Custom analyses are defined under ./projects/example/example_analysis.py
. In our example, the analysis fits the particle mass distribution, and compares the mass derived from the fit before and after compression. You can run the custom analysis using
poetry run python baler --project=example --mode=analysis
The results of the analysis comparison is shown in ./projects/example/plotting/analysis.pdf
Your task in this application is to minimize the difference between the mass calculated before and after compression (this value is found in ./projects/example/plotting/analysis.pdf after running the analysis). You will do this by making improvements to the source code of Baler. You are not allowed to make changes to the analysis script.

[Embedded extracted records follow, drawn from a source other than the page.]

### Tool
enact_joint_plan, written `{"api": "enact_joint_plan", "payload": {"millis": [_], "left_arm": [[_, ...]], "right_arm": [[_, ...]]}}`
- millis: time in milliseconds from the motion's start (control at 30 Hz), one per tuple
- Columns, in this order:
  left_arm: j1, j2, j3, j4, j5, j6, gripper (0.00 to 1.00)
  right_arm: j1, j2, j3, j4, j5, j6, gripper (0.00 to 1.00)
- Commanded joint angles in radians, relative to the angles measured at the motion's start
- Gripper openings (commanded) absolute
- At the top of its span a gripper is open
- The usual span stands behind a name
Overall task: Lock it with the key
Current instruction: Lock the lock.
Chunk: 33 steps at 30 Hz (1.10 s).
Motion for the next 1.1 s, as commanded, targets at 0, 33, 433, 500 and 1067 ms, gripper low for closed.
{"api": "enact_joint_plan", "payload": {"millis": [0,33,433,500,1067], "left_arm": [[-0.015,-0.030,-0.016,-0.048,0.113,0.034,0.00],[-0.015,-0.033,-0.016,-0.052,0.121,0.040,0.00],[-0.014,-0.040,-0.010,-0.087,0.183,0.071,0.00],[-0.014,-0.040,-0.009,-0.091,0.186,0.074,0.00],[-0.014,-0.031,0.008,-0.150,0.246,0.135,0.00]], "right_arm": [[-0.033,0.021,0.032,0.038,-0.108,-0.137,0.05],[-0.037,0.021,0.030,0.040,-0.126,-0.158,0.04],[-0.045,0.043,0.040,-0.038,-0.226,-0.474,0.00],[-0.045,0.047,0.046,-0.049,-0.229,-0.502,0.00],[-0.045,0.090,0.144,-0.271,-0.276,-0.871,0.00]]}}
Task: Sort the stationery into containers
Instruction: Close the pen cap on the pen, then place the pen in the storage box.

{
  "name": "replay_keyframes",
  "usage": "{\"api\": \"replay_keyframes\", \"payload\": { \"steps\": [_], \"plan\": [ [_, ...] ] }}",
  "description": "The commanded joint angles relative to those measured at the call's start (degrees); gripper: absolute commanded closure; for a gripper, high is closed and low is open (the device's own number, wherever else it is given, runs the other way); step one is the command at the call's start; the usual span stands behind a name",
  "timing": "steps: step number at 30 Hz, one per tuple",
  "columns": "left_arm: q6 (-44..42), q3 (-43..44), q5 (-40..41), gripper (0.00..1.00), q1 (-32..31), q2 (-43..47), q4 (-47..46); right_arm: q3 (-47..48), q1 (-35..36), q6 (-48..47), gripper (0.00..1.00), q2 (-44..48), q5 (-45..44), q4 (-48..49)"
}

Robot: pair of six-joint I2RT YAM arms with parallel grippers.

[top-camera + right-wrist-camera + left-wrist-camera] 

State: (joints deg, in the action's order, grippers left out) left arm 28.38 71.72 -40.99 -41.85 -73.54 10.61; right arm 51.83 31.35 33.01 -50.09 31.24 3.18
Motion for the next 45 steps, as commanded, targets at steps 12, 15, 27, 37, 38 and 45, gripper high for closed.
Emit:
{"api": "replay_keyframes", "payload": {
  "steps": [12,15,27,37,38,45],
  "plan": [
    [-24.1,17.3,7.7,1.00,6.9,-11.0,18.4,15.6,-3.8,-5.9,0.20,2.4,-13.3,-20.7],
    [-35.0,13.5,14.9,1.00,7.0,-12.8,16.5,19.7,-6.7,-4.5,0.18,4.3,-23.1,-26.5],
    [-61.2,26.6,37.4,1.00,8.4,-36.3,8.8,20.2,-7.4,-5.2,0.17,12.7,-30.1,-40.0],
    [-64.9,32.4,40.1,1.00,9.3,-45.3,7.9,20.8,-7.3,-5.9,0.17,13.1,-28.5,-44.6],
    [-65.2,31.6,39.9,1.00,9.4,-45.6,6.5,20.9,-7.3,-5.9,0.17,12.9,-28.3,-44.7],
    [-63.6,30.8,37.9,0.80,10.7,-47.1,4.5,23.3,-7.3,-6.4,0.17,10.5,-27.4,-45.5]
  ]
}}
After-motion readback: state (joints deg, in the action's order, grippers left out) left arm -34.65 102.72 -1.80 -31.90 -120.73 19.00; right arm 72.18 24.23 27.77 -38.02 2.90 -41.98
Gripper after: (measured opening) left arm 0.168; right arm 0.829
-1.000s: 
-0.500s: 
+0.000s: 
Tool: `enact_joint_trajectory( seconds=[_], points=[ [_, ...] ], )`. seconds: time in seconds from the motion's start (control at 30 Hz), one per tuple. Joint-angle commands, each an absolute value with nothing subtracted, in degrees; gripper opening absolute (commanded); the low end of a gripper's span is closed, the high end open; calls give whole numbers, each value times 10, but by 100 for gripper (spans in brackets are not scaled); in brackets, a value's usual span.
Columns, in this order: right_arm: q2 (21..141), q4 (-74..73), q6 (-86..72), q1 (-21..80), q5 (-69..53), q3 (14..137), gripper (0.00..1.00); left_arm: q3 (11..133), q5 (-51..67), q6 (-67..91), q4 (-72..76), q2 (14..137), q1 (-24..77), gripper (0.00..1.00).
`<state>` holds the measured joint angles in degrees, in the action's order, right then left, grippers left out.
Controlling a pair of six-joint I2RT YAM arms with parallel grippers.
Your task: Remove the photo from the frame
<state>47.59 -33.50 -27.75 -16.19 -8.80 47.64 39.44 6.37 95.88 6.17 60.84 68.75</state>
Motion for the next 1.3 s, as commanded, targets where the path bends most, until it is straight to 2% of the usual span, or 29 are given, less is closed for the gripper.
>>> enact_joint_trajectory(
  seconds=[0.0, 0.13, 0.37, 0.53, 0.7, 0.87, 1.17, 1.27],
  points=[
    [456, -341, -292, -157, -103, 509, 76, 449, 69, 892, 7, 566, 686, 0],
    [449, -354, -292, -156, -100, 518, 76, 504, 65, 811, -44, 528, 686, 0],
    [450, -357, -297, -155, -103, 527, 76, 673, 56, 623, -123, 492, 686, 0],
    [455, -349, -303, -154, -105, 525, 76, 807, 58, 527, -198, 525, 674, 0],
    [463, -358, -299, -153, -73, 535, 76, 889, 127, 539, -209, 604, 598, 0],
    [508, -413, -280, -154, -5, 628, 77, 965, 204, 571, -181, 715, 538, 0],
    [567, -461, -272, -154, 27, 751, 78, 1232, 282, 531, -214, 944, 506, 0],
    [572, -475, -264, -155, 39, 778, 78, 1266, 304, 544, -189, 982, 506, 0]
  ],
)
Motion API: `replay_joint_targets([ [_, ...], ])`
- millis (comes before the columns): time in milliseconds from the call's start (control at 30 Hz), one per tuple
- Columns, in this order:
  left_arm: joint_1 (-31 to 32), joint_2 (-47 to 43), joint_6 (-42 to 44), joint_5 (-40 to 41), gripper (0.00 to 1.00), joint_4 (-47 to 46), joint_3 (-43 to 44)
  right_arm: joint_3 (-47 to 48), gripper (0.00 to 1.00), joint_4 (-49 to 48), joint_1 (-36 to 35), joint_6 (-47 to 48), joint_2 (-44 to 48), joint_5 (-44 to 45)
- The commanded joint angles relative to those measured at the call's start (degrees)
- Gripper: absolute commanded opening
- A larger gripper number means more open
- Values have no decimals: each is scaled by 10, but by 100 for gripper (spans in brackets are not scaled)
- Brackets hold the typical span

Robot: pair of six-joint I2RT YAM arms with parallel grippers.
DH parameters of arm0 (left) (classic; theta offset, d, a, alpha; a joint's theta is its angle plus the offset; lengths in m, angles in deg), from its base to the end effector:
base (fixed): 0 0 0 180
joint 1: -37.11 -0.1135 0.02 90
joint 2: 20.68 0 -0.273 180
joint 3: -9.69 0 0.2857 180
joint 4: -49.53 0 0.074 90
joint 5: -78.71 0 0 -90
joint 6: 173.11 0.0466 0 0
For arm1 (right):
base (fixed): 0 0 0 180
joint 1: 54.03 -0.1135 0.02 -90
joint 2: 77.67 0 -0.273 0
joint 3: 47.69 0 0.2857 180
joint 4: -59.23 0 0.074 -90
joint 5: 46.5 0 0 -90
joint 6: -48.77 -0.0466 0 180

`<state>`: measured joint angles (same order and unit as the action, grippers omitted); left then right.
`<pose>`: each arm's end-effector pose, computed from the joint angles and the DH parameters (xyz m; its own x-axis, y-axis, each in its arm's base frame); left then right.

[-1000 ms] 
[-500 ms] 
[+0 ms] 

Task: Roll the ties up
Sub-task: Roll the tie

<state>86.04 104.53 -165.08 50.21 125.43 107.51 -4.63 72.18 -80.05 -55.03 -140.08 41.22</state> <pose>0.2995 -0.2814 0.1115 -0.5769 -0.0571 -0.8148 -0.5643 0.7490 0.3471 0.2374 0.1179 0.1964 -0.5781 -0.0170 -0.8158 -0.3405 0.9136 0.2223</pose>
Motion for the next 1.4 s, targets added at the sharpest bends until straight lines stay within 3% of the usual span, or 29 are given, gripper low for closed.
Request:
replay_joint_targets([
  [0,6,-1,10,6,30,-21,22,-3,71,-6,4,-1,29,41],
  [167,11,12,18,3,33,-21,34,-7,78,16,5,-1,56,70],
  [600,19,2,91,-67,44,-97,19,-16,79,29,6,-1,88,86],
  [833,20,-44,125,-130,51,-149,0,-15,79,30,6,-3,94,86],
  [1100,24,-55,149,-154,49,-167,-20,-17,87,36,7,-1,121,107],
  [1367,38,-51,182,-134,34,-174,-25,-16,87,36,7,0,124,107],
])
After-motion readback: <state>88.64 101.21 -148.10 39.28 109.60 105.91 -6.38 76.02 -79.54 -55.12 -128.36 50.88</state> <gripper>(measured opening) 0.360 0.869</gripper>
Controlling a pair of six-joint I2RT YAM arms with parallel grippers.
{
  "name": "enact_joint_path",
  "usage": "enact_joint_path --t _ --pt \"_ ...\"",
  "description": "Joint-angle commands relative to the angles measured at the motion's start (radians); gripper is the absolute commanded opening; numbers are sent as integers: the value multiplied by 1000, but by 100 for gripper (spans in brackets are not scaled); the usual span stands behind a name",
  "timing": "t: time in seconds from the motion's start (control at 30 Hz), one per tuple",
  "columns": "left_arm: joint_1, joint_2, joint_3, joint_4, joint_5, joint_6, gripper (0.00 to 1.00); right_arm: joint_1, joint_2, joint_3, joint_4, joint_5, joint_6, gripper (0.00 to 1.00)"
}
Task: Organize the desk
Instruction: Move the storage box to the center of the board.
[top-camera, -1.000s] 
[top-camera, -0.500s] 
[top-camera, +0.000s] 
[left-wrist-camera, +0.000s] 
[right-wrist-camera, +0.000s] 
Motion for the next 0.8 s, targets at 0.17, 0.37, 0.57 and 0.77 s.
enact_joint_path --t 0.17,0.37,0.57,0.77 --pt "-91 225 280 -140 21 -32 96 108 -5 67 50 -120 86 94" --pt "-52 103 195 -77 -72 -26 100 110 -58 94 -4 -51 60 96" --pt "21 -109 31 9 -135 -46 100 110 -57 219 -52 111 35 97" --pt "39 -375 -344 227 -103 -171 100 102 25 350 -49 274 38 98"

The most probable places for improvements are in:
- Autoencoder model:
baler/baler/modules/models.py
- Data Normalization:
baler/baler/modules/data_processing.py
- Training Procedure:
baler/baler/modules/training.py
- Training Utilities (Loss function, early stopping, etc.):
baler/baler/modules/utils.py
Baler works on a lot of different data, all the way from particle physics and computational fluid dynamics to life sciences on .csv files. Create or copy an analysis from a dataset of your choice and present the analysis before/after compression. No need to optimze the training!
- You are not allowed to make changes to the analysis script. You can make a copy of it if you wish to have it in another project directory, but the code for the analysis needs to be the same as in the example
- You are not allowed to train for more epochs than 100
- You are not allowed to use a batch size larger than 512
In response to your application email, you received a link to a Google classroom. This google classroom has an assignement with details and a Google form. Your main deliverable is a link to your fork of this reository. You will provide us the link via the Google form.
The other four deliverables listed below you will submit by puttng them as ".pdf" files in the GSoC-application-baler/deliverables
directory of your fork.
The deadline for your work is 20th of March 15:00 Central European Standard Time
After you are satisfied with the your improvements you will make a "Power Point" style presentation of maximum 5 slides, which present:
- Your improvements: Why and how they were implemented
- Results: Show your results, at least by showing the output of the evaluation and analysis steps
- Discussion
- Discuss the results
- Why your improvements work?
- What could be improved further
- What is better, a good overall evalation or a good analysis result?
- Can you think of any fundamental flaws with Baler? (We already know many!)
Once you have performed a simple analysis before and after compression on a dataset of your choice you will make a "Power Point" style presentation of maximum 5 slides, which present:
- The dataset
- The analysis
- Possible improvements
- How you made it work with Baler
- The impact on society this could have
Put acopy of you resume/CV in the deliverables diectory of your fork.
A short text describing your motivation for working on this project with us
Your performance will be assessed by the improvements and implementations you are able to achieve. But equally important is your ability to communicate your work, results, and ability to discuss. The latter is very important because the Baler collaboration is an international collaboration working together remotely most of the time.